Tuesday, November 3, 2009


7. 

GOLDEN GIRL OF THE JAILOO 


A loud crack of thunder. Our hoped for horse ride would have to wait. Kristin and I were anxious to ride, but all afternoon one thing after another had interfered with our plans.

First we had to observe the ritual welcoming of guests to a Kyrgyz home, namely drinking tea. We seated ourselves on cushions around the low table in one of the two rooms of the wagon where the Jainakovs live in the summer as Gulbaira and Elmira, their thirteen-year-old grand daughter, laid out food.

The Kyrgyz practice pastoral nomadism moving between low elevation, winter grazing lands called kyshtoo, and mountain, summer pastures called jailoo.

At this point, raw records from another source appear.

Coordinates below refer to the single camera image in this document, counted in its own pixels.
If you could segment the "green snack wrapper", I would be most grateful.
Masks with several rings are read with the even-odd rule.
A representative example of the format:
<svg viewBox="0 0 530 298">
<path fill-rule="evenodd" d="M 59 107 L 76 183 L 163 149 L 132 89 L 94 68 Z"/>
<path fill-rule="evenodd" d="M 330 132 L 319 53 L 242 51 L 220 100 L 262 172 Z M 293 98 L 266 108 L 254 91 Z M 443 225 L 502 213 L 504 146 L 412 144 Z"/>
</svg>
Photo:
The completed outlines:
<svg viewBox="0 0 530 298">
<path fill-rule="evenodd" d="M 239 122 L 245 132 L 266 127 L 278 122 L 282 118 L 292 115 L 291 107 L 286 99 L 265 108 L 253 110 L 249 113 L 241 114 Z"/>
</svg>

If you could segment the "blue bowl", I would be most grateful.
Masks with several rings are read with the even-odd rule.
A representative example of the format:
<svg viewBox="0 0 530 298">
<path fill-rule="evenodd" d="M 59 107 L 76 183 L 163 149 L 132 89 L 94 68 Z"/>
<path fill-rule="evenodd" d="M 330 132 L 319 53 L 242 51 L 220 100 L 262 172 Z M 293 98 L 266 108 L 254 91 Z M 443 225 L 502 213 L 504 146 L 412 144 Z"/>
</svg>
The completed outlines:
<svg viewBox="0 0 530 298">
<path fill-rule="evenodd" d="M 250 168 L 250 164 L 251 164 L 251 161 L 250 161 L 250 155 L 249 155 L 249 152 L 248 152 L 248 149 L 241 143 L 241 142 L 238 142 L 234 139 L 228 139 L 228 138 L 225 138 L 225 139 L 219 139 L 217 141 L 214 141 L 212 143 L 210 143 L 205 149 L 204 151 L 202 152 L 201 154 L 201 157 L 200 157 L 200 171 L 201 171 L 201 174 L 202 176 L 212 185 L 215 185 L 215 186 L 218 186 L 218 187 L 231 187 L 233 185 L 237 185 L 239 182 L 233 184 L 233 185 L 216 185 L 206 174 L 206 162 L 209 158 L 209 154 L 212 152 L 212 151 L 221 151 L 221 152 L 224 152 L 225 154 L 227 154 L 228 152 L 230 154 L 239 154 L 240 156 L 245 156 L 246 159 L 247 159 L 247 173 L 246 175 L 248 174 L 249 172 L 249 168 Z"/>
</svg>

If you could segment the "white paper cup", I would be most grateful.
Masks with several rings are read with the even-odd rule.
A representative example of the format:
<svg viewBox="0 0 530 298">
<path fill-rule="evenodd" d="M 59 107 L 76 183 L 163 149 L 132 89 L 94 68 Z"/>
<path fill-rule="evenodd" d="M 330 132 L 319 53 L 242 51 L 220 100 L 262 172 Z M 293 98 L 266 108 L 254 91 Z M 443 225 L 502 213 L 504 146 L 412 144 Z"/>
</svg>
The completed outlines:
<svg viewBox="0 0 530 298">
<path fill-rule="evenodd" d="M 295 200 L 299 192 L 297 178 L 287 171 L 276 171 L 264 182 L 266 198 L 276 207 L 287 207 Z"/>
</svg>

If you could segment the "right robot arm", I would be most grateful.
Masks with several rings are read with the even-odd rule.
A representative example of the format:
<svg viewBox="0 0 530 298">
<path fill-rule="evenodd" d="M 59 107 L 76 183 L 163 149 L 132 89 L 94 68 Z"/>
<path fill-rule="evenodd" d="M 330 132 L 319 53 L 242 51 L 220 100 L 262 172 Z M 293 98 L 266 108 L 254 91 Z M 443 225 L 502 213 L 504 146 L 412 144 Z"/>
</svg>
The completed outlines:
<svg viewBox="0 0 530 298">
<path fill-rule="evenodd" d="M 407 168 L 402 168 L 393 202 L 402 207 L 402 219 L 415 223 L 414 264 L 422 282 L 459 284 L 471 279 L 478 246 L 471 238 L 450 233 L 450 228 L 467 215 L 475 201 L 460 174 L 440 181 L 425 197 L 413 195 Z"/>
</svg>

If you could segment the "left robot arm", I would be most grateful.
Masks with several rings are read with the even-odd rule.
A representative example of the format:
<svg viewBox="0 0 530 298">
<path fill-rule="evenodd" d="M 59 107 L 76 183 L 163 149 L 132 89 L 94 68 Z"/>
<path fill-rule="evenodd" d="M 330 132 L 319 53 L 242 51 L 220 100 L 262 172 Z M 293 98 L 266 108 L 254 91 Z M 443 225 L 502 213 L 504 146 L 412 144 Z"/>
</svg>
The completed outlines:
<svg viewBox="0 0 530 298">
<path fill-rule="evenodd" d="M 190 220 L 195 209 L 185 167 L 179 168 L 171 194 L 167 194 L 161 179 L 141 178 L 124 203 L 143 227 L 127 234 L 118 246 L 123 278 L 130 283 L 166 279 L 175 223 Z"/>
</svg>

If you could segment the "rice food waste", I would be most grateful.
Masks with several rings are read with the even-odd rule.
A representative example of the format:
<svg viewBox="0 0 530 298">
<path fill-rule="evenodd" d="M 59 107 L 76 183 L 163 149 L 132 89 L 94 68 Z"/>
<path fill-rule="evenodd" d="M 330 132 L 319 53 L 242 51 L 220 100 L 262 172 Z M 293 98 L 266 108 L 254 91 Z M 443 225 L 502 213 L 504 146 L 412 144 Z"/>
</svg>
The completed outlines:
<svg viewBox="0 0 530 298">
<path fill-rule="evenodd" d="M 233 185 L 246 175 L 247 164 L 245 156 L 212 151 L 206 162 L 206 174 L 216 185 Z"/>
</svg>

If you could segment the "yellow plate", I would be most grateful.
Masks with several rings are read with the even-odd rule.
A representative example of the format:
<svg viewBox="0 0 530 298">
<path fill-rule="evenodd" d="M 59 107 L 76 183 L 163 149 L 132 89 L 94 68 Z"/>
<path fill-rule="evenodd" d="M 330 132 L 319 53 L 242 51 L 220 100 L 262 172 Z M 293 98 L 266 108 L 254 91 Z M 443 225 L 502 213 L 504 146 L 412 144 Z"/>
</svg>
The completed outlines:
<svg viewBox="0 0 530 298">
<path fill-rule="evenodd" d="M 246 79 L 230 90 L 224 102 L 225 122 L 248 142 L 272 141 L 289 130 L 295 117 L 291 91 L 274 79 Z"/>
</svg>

Nomadism is shrouded in romantic notions of free spiritedness and rootlessness. Ella writes, “The nomad’s life enthrall me. Its restlessness pursues me: it is as much a part of me as of the sailor. All ports and none are home to him, and all arrivings only a new setting forth.” But Kyrgyz nomads aren’t sailors and they aren’t vagabonds. Their society is strict and tradition bound, and their movements are rarely arbitrary. The Kyrgyz didn’t roam from place to place, settling in a spot for a while then abandoning it on a whim. They moved in aul (family groups) between lands that were recognized as belonging to them.

The Russians arrived in the mid 19th century, bringing with them railways, cities, and settlers, which had a devastating effect on the nomadic way of life, much like the effect American westward expansion had on the Native Americans.

Thousands of Slavic and German farmers arrived to establish farms on “unclaimed land” preventing the Kyrgyz from following their herds. By the late 1880s, thirty thousand settlers had arrived in present-day Kyrgyzstan.

Soviet rule was even worse. Stalin’s policy of collectivization (1928-1932) rounded up farmers and herders onto kolkhazi (collective farms). All livestock had to be turned over to the state, the nomadic lifestyle gone. In a destructive and heartbreaking act of resistance Kyrgyz, and Kazakh, herders slaughtered their sheep and horses by the millions. Many Kyrgyz fled to China, which in retrospect wasn’t such a good move.

Since independence some of the old ways have returned.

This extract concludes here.